ABC Printing Store provides self-service machines so that students can make last
ID: 377563 • Letter: A
Question
ABC Printing Store provides self-service machines so that students can make last-minute copies of class presentations (either that, or printing 90 copies in the computer lab!). Arrival patterns follow a Poisson distribution. The mean rate is 15 arrivals per hour for this operation. With the current equipment, the average service time is 3 minutes. However ABC is thinking of buying new machines that are available that will reduce this to an average of 2 minutes.

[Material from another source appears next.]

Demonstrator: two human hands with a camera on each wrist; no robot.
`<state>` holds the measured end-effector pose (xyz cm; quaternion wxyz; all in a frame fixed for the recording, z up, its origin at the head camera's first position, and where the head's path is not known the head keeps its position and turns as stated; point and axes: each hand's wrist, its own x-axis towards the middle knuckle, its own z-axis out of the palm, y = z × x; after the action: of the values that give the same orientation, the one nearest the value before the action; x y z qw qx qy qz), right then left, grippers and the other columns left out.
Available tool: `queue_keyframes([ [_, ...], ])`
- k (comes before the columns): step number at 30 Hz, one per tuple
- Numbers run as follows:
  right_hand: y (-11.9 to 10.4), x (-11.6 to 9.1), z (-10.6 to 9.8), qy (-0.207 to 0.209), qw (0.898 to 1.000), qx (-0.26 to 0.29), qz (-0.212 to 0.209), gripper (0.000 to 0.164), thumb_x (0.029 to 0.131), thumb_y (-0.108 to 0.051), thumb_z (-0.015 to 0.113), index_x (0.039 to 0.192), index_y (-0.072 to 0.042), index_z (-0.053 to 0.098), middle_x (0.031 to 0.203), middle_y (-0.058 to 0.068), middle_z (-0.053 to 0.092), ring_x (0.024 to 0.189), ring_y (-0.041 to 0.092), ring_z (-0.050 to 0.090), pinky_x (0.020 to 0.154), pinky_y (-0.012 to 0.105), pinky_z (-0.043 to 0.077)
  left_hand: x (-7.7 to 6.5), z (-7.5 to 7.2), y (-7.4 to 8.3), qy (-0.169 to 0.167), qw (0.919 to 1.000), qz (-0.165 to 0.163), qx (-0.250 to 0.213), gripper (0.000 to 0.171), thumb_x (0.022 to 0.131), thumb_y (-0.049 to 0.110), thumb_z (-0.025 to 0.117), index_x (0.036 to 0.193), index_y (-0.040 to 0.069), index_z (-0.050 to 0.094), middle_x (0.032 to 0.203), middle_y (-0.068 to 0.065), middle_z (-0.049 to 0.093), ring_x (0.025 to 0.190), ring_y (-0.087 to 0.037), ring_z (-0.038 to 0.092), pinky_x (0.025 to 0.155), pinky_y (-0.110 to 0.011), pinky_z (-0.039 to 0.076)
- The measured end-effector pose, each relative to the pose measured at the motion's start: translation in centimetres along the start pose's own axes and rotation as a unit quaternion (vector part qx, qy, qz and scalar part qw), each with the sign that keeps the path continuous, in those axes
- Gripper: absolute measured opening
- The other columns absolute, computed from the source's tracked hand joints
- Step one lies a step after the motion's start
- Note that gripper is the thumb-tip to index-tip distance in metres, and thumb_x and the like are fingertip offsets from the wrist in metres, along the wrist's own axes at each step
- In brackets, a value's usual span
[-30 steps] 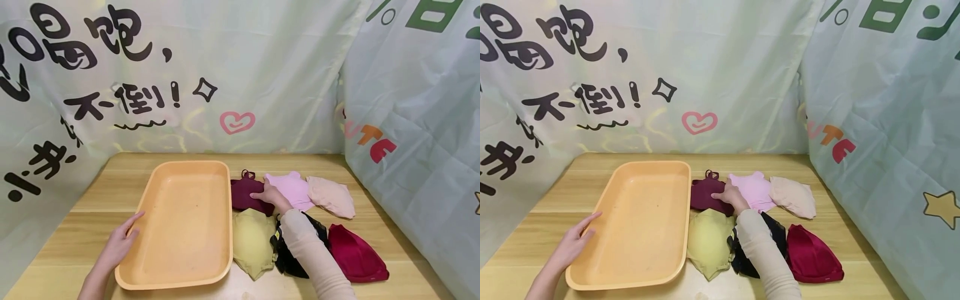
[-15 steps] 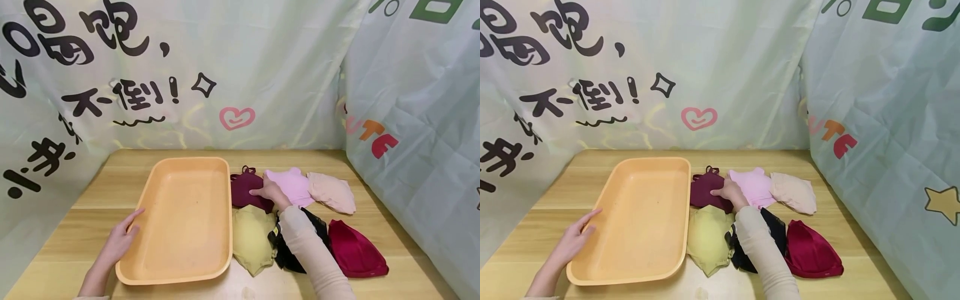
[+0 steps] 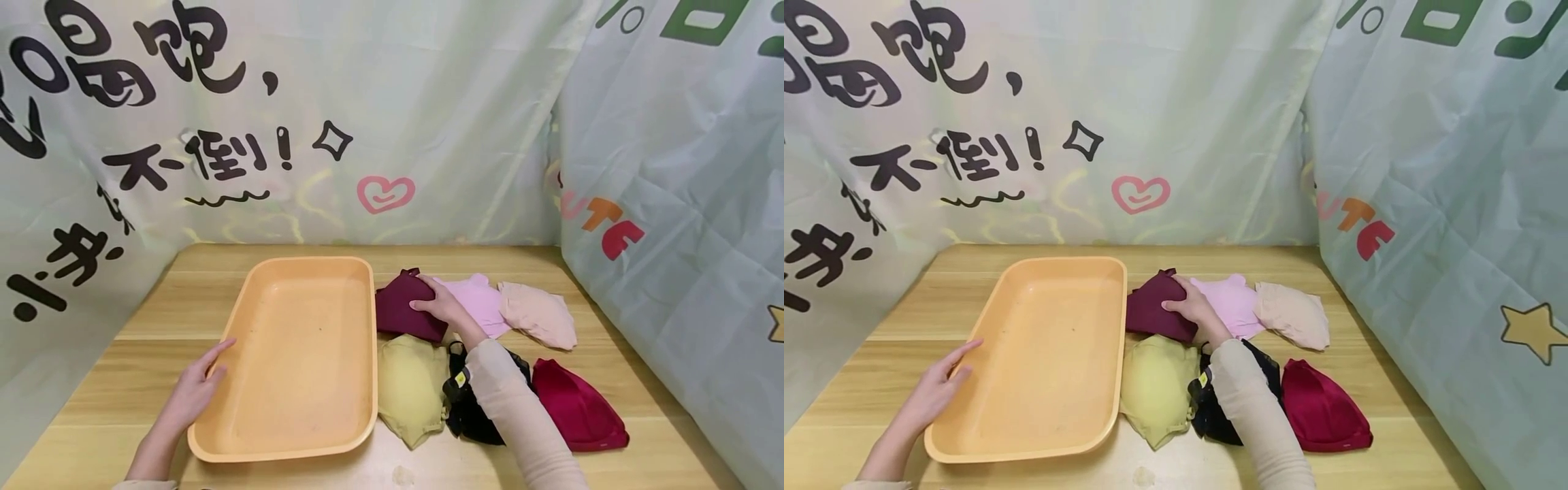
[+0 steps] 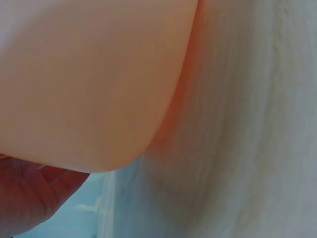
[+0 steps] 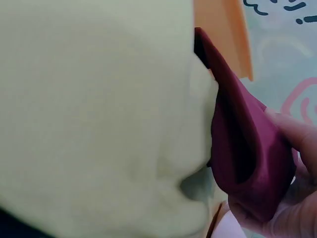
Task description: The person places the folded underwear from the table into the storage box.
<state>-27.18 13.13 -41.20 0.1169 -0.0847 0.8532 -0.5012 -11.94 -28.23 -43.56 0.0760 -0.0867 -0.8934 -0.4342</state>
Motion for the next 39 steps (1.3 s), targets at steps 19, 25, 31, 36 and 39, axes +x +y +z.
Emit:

(a) ABC currently leases one old copy machine for student self-service. What is the average number of students in system in the current system. If a new machine can be leased to replace the old machine, what will be the new average number of students in system?
(b) Instead of leasing the new machine, ABC could lease a second, old machine. What will be the average number of students in system in this case?
(c) The average value of time for the students requiring copying is $15 per hour. From the point of view of overall cost of leasing, the option of leasing two old machines is $3 per hour more expensive than the option of leasing one new machine. However, the ABC is mindful of customer’s waiting cost. It wants to choose the option with less total cost i.e (customer cost + service cost). Which is the better option, to lease a new machine or to lease one more old machine?
Explanation / Answer
(a) Arrival rate of students (A) = 15 students per hour
Average service time (t) = 3 minutes
Average service rate (S) = 60 / t = 60 / 3 = 20 per hour
As per poissons distribution,
Average Number of students in the system = (A / (S-A)) = (15 / (20-15))= 3 students
(b) If a simialr second machine is leased, then because two machines are available, service rate would be doubled. This means new service rate, S' = 20*2 = 40 per hour.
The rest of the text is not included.